Em entrevista exclusiva à CNN Brasil nesta quarta (4), depois de levar ao Ministério Público do país um documento explicando por que González faltou três vezes após intimações para que prestasse depoimento, o advogado confirmou que nem a esposa do opositor sabe onde ele está.
González, segundo seu defensor, está indo de casa em casa em Caracas, para não ser preso, e tem quem o abasteça com comida, roupa e remédios durante o período na clandestinidade.
Apesar do temor entre a oposição venezuelana de que o candidato acabe preso, após a emissão de um mandado de prisão na última segunda-feira (2), o advogado enfatiza que González não tem intenção de pedir asilo em nenhuma embaixada estrangeira, por temer não conseguir voltar para a Venezuela.

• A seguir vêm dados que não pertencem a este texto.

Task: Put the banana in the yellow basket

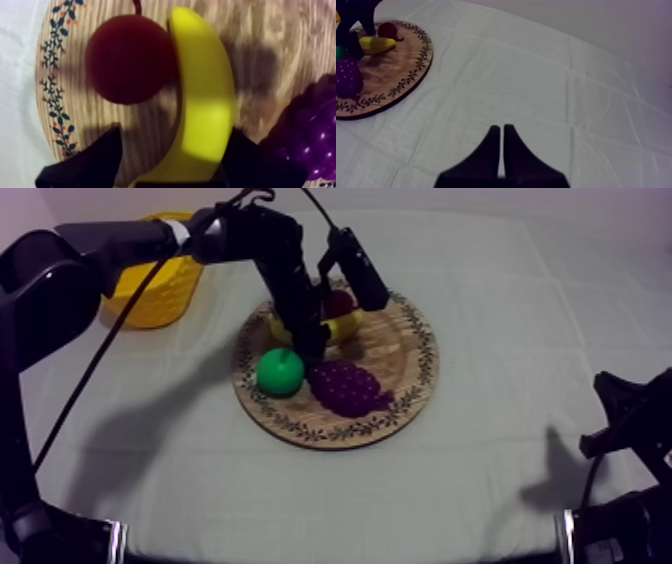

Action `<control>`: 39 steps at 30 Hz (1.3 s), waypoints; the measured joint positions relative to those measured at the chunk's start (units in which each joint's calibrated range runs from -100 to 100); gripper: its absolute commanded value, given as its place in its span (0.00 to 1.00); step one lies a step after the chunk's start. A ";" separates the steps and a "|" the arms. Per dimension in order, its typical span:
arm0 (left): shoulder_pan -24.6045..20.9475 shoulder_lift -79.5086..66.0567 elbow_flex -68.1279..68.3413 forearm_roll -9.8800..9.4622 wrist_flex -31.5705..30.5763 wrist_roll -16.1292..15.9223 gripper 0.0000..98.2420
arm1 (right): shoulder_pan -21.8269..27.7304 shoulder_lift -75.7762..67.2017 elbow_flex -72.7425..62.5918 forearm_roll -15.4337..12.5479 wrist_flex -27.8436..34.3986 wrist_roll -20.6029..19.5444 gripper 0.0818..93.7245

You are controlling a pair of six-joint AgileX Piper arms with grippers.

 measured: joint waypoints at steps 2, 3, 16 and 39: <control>-0.04 0.00 0.12 0.05 -0.14 0.00 0.68 | 0.00 0.00 0.00 0.00 0.00 0.00 0.00; -0.09 -0.07 0.11 0.05 -0.17 0.03 0.66 | 0.00 0.00 0.00 0.00 0.00 0.00 0.00; -0.01 -0.19 0.13 -0.34 -1.08 1.03 0.48 | 0.00 0.00 0.00 0.00 0.00 0.00 0.00; 0.11 -1.34 1.77 -1.39 -2.91 2.98 0.35 | -0.04 0.00 0.00 0.11 0.01 0.00 0.00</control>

Confira os principais trechos da entrevista:
CNN Brasil: O senhor mencionou ontem que o Edmundo está indo de casa em casa para resguardar sua liberdade, sua segurança.
José Vicente Haro: É verdade.
CNN Brasil: Como ele está? Ele está recorrendo a amigos?
JVH: Bom, isso são protocolos de segurança e eu mesmo não sei de tudo. Ele prefere manter isso em segredo, nem sua esposa sabe desses pequenos detalhes, porque é um protocolo de segurança muito fechado. A Venezuela é um país onde a confidencialidade não está garantida nas comunicações. Mas pelo que sabemos estão levando comida para ele, sapatos, roupas, remédios, todo o necessário para que ele possa atuar e interagir com muitos países e organizações internacionais.
Na quarta da semana passada ele teve um direito de palavra com o conselho de ministros de relações exteriores da União Europeia a portas fechadas, uma reunião coordenada por Josep Borrell, bem sucedida. Em geral, ele continua em comunicação constante com muitos líderes da comunidade internacional democrática, que deram seu apoio. Isso muitas vezes serve não somente para animar, mas para ter clareza e perspectivas sobre cada passo de ação política que são tomados, além da ação jurídica que eu devo tomar.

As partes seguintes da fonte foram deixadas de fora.